**HOW TO COMPLETE THIS TASK:** Strip the pictures, then copy the remaining data exactly as it stands.

--------------------------------

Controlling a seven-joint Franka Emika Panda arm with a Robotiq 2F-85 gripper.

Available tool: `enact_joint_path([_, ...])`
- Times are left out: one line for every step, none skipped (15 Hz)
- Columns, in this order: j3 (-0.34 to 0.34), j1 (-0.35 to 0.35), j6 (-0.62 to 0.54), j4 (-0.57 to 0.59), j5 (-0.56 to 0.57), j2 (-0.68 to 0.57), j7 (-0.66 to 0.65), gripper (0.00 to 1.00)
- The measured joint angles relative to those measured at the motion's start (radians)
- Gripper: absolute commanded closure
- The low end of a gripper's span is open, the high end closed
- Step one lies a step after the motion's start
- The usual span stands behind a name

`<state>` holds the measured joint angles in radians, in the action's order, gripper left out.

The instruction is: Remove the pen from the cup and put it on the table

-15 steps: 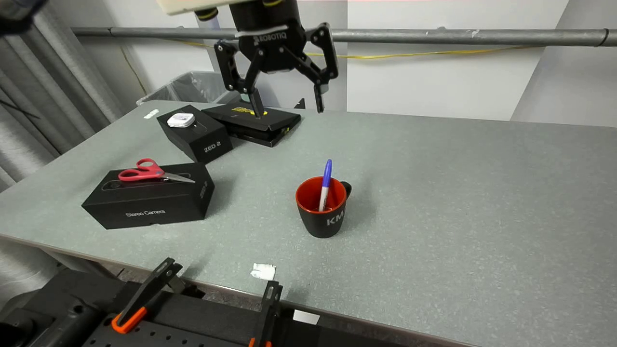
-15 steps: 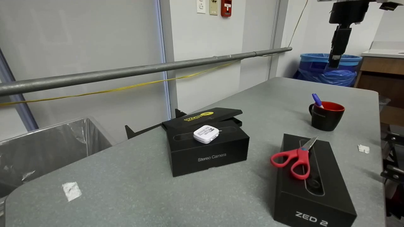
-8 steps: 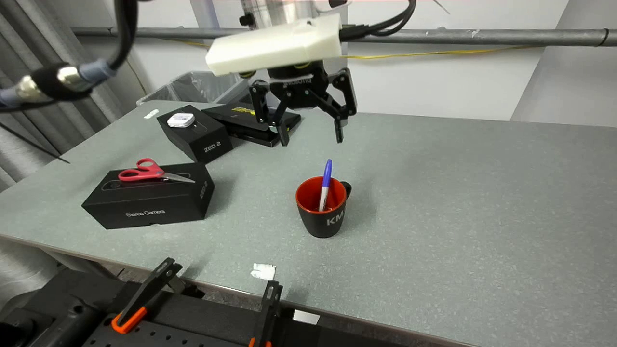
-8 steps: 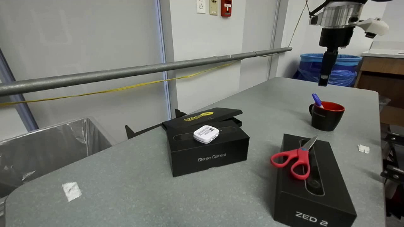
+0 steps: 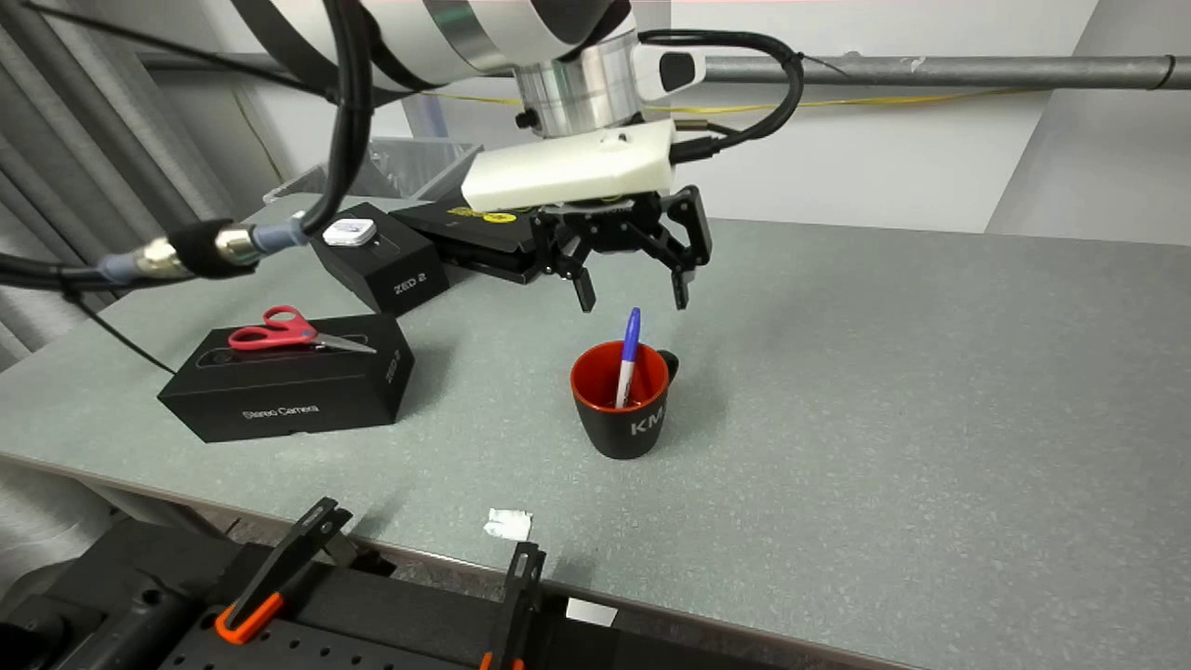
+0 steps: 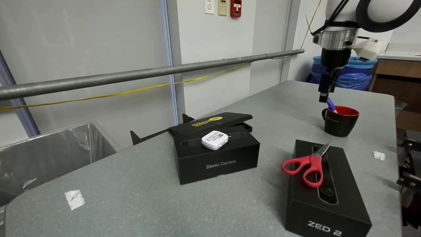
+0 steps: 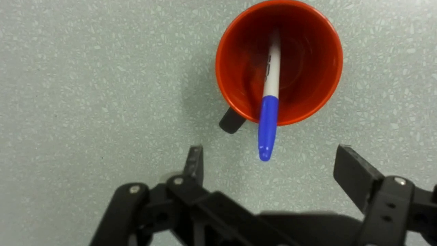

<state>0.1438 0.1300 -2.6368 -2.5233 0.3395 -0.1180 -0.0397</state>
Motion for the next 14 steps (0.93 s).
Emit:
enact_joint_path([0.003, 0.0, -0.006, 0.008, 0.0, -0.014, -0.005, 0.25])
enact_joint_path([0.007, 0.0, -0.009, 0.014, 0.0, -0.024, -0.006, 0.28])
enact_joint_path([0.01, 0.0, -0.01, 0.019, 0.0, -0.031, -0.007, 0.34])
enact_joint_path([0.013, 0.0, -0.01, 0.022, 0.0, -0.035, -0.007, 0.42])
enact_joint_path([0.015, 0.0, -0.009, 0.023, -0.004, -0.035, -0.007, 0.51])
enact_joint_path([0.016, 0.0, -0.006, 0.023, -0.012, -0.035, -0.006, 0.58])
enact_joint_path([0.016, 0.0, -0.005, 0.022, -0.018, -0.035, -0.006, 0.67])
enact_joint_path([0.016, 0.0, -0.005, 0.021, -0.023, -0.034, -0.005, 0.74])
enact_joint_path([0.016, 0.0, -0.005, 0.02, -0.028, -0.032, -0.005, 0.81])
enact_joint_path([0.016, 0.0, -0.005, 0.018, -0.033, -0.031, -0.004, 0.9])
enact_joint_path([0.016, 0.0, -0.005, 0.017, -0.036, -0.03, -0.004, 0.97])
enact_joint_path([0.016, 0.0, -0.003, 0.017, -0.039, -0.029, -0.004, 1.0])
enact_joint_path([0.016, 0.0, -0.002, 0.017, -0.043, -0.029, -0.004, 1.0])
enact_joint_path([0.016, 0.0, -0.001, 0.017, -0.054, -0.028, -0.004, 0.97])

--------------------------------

**FINISHED EXERCISE:**
Controlling a seven-joint Franka Emika Panda arm with a Robotiq 2F-85 gripper.

Available tool: `enact_joint_path([_, ...])`
- Times are left out: one line for every step, none skipped (15 Hz)
- Columns, in this order: j3 (-0.34 to 0.34), j1 (-0.35 to 0.35), j6 (-0.62 to 0.54), j4 (-0.57 to 0.59), j5 (-0.56 to 0.57), j2 (-0.68 to 0.57), j7 (-0.66 to 0.65), gripper (0.00 to 1.00)
- The measured joint angles relative to those measured at the motion's start (radians)
- Gripper: absolute commanded closure
- The low end of a gripper's span is open, the high end closed
- Step one lies a step after the motion's start
- The usual span stands behind a name

`<state>` holds the measured joint angles in radians, in the action's order, gripper left out.

The instruction is: Remove the pen from the cup and put it on the table

-15 steps: 
-15 steps: 
-8 steps: 
-8 steps: 
+0 steps: 
+0 steps: 
+0 steps: 

<state>0.1438 0.1300 -2.6368 -2.5233 0.3395 -0.1180 -0.0397</state>
Motion for the next 14 steps (0.93 s).
Emit:
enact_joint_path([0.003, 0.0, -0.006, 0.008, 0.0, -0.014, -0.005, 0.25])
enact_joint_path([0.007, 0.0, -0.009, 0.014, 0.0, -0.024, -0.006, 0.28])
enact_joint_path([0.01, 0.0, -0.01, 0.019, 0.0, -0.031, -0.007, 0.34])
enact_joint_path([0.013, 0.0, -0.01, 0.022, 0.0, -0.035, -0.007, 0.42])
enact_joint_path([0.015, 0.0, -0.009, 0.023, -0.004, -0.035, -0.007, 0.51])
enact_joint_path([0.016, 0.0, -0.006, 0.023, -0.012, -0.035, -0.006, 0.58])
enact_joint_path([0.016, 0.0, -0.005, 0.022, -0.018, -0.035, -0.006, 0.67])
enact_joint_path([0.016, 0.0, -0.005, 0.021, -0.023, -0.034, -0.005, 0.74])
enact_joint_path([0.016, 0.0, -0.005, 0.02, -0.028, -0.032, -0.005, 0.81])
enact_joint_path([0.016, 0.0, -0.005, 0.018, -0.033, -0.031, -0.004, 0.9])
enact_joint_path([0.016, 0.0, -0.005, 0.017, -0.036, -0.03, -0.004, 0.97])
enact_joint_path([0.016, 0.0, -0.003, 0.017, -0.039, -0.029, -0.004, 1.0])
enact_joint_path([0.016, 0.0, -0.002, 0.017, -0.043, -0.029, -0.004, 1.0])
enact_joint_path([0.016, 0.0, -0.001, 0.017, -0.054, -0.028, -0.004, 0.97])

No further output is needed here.